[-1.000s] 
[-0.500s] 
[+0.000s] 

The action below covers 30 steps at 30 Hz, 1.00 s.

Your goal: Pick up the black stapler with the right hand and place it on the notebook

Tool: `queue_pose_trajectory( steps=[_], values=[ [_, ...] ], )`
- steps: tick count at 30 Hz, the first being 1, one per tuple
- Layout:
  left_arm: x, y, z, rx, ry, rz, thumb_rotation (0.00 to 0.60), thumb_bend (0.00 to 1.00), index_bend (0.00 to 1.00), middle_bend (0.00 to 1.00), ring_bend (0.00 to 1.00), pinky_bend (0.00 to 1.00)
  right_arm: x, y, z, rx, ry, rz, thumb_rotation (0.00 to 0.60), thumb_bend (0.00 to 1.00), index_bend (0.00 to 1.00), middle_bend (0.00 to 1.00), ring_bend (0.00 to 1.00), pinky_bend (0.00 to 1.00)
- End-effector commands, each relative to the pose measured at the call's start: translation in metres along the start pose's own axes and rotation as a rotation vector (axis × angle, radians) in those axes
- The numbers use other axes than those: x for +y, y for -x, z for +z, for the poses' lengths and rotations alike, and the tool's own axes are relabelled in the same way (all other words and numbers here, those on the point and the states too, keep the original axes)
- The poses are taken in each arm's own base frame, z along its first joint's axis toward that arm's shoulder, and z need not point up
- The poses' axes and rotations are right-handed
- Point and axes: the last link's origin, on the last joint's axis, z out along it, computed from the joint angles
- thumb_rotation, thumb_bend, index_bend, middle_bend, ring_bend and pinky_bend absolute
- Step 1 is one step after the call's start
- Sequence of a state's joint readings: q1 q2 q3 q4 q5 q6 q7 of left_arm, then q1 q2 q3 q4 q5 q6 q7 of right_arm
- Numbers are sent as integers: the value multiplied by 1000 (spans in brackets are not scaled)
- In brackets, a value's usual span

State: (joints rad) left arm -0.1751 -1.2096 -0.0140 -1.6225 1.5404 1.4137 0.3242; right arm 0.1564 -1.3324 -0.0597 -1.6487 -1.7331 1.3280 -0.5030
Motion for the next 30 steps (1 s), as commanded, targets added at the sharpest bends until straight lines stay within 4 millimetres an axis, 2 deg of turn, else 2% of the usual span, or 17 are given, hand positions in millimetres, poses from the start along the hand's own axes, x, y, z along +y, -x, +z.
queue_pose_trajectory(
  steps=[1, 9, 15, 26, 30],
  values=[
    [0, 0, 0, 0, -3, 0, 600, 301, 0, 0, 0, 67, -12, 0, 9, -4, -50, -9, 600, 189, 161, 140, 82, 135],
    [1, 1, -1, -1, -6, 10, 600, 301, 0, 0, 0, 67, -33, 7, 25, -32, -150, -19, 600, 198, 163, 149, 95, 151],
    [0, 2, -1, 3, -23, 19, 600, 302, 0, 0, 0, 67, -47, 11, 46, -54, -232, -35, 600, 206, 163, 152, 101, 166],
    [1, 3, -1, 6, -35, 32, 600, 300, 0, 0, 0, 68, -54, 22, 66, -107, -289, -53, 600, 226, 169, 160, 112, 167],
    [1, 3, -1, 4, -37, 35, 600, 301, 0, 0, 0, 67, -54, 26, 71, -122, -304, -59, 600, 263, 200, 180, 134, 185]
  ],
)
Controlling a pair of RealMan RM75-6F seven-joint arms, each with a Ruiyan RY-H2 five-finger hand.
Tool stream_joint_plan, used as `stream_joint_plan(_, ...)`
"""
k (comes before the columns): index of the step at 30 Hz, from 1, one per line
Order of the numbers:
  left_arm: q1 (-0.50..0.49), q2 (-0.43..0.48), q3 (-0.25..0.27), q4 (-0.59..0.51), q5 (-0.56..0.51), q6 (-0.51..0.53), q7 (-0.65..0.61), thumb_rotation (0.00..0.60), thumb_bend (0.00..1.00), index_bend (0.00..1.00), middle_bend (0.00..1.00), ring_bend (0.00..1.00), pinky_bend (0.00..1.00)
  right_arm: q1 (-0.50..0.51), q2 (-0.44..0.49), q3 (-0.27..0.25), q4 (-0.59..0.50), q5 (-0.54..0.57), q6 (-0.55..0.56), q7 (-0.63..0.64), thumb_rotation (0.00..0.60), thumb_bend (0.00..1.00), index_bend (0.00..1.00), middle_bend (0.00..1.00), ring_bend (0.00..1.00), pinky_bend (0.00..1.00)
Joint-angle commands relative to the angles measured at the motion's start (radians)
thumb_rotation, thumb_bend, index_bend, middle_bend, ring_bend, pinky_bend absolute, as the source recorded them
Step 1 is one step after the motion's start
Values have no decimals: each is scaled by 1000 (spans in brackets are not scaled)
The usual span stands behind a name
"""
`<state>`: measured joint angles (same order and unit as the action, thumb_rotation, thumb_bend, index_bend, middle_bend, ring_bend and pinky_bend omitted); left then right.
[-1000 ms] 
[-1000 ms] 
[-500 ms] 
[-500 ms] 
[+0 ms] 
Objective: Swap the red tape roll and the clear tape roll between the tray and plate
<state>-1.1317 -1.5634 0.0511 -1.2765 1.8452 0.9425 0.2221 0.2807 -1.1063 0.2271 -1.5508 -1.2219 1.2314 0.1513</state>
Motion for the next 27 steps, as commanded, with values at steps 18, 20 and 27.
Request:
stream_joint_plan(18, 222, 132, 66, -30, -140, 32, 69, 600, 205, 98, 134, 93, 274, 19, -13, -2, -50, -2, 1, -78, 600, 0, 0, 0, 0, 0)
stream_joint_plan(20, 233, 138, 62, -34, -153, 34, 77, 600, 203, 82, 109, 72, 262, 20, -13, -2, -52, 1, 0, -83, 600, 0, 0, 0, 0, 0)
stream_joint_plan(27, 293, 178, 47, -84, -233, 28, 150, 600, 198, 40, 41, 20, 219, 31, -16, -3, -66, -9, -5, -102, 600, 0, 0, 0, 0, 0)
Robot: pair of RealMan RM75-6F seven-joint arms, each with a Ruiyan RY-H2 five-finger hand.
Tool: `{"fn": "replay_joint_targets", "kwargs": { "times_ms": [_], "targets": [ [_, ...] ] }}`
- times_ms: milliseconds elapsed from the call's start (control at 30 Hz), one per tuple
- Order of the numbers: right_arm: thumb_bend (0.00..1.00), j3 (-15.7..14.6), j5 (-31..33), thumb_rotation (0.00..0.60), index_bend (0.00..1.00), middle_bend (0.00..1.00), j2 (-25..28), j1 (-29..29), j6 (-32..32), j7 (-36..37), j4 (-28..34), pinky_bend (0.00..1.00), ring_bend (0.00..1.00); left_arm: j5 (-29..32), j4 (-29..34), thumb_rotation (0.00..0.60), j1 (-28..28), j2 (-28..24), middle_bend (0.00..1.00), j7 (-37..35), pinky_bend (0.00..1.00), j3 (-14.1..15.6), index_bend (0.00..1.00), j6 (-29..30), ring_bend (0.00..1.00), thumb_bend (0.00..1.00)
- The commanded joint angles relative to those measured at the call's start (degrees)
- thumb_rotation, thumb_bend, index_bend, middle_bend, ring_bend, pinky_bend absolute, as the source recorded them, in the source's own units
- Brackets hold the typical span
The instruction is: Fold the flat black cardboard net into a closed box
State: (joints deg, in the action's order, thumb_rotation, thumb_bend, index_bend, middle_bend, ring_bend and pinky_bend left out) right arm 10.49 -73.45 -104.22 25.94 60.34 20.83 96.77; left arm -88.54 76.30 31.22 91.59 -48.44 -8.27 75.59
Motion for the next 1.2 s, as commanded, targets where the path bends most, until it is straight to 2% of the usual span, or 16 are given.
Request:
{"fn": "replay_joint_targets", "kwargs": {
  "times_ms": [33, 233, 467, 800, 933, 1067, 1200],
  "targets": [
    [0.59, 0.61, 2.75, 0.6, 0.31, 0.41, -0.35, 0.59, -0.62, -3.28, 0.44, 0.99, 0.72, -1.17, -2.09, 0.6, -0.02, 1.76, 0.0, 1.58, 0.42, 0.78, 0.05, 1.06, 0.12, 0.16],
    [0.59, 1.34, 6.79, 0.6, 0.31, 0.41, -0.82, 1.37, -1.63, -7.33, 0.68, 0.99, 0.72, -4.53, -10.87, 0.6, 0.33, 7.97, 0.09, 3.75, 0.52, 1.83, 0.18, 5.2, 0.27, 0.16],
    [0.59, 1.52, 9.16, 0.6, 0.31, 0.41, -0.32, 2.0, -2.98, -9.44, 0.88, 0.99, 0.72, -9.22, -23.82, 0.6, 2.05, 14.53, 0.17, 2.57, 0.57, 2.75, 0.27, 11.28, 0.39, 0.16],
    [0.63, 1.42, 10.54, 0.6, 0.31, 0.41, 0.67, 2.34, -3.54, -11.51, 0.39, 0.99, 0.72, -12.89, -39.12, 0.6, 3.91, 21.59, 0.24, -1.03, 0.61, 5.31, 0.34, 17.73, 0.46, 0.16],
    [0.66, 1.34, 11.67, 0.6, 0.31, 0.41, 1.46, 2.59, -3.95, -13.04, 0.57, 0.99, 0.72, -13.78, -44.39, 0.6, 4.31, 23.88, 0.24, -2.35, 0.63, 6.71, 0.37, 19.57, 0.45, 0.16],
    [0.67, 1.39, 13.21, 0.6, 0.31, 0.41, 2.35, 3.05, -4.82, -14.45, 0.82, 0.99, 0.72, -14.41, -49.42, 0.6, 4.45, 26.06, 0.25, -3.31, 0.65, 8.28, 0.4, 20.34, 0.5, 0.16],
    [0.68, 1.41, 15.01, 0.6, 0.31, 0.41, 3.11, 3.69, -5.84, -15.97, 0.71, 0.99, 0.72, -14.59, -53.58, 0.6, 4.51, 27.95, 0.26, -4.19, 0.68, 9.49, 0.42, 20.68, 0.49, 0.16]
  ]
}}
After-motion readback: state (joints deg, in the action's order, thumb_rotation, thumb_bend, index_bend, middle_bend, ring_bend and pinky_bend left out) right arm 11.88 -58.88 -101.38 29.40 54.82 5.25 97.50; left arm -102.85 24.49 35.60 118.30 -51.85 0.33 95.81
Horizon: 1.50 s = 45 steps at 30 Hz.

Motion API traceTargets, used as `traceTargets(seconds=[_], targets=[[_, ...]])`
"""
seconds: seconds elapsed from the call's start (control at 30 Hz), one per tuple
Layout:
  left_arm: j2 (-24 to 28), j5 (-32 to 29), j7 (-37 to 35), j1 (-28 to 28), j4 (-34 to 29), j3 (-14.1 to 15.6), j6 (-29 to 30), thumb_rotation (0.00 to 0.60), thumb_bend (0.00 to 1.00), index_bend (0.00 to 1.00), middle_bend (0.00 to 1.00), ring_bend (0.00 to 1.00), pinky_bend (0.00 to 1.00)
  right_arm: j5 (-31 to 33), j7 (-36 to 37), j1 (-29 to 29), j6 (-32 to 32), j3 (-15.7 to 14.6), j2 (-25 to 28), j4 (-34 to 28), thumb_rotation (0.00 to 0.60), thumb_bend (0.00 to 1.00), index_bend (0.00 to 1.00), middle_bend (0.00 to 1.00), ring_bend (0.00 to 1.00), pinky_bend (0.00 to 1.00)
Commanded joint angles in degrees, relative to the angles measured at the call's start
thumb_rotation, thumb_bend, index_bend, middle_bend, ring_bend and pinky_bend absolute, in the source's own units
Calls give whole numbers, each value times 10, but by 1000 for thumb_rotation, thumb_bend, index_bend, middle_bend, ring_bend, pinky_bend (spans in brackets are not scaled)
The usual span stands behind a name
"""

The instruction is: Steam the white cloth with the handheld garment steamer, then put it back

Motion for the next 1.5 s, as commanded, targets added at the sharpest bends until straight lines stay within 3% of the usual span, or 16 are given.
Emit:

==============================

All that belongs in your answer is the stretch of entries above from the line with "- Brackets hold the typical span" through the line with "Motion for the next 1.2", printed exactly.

- Brackets hold the typical span
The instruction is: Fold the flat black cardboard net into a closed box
State: (joints deg, in the action's order, thumb_rotation, thumb_bend, index_bend, middle_bend, ring_bend and pinky_bend left out) right arm 10.49 -73.45 -104.22 25.94 60.34 20.83 96.77; left arm -88.54 76.30 31.22 91.59 -48.44 -8.27 75.59
Motion for the next 1.2 s, as commanded, targets where the path bends most, until it is straight to 2% of the usual span, or 16 are given.

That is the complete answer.